I want to calculate the definite integral of inverse of a 5th degree polynomial. The problem is that the inverse of the polynomial cannot be calculated (by using Matlab). However without calculating the inverse of the function, I can calculate $x$ given $y$ so that $f(x)=y$ (by using a solver). Is there a simple logic to calculate the area in analogy.
For example the inverse of $x^5+x^4+x^3+x^2+x+1$
If a function is strictly increasing on an interval, then the integral of the inverse function can be seen by drawing a picture. You will see:
$$\int_{f(a)}^{f(b)} f^{-1}(y)\,dy + \int_{a}^{b} f(x)\,dx = bf(b)-af(a)\tag 1$$
This can be proven (see below), but geometrically, the two areas add up to a rectangle minus a rectangle. This is most obvious if you draw a picture when $0<a<b,f(a),f(b)>0$.
So:
$$\begin{align} \int_{c}^{d} f^{-1}(y)\,dy &= \int_{f(f^{-1}(c))}^{f(f^{-1}(d))} f^{-1}(y)\,dy\\ &=f^{-1}(d)d-f^{-1}(c)c - \int_{f^{-1}(c)}^{f^{-1}(d)}f(x)\,dx\tag{2} \end{align}$$
If $f$ is decreasing, then the picture yields a different-seeming formula. Then:
$$\int_{f(b)}^{f(a)} f^{-1}(y)\,dy - a(f(a)-f(b))= \int_{a}^{b} f(x)\,dx - f(b)(b-a)$$
But re-jiggering that formula gives the same formula $(1)$ above.
So (2) works if you know that $f$ is strictly increasing or decreasing on your region.
That means you only need to compute two specific values of $f^{-1}$ to get the integral, if you know how to integrate $f$.

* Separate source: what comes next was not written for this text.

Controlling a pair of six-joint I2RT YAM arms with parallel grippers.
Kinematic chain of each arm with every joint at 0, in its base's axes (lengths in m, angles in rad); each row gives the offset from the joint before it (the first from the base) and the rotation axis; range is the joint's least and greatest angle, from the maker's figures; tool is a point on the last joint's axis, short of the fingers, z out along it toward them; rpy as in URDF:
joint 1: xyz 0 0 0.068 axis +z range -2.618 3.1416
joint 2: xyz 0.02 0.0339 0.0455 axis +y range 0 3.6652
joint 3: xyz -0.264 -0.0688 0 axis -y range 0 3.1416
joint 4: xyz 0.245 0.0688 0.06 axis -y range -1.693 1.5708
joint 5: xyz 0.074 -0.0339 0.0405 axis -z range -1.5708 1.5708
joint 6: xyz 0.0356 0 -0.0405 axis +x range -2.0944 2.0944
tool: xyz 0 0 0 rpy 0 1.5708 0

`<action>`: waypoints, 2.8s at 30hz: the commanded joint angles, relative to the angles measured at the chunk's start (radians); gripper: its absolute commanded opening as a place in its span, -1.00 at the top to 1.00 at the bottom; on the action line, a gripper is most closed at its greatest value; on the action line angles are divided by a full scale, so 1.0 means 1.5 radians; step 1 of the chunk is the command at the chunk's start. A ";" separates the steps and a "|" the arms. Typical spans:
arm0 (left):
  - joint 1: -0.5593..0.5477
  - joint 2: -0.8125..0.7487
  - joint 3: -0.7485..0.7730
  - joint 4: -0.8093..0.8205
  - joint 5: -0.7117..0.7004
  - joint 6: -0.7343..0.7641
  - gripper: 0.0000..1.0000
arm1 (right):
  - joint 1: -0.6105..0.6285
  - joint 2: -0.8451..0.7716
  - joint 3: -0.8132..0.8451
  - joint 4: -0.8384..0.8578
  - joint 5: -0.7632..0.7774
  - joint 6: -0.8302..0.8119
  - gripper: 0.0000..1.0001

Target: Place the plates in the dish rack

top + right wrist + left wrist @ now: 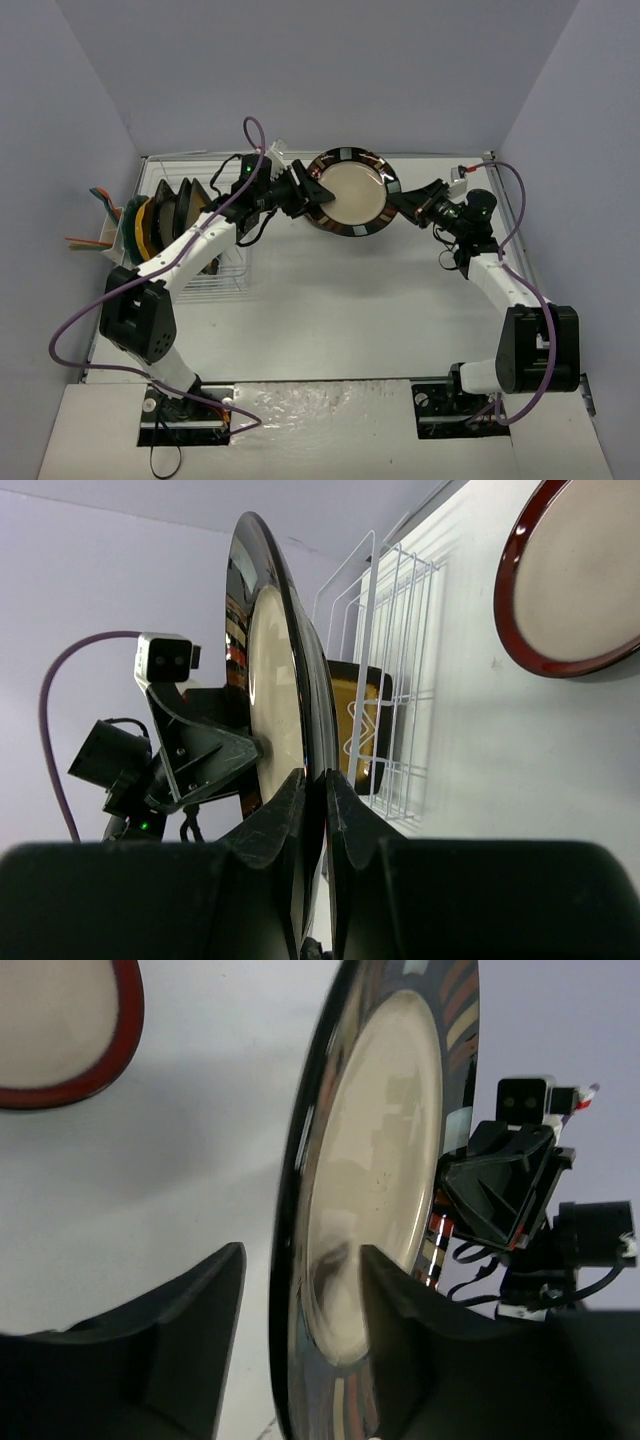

You can prove this for $f$ and $f^{-1}$ differentiable with a relatively simple substitution.
The chain rule shows that:
$$(f^{-1})'(y) = \frac{1}{f'(f^{-1}(y))}$$
So let $u=f^{-1}(y)$ then $dy=f'(u)\,du$:
$$\int_{f(a)}^{f(b)} f^{-1}(y)\,dy = \int_{a}^{b} uf'(u)\,du$$
Then integration by parts gives that the right side is $bf(b)-af(a) -\int_a^b f(u)\,du$.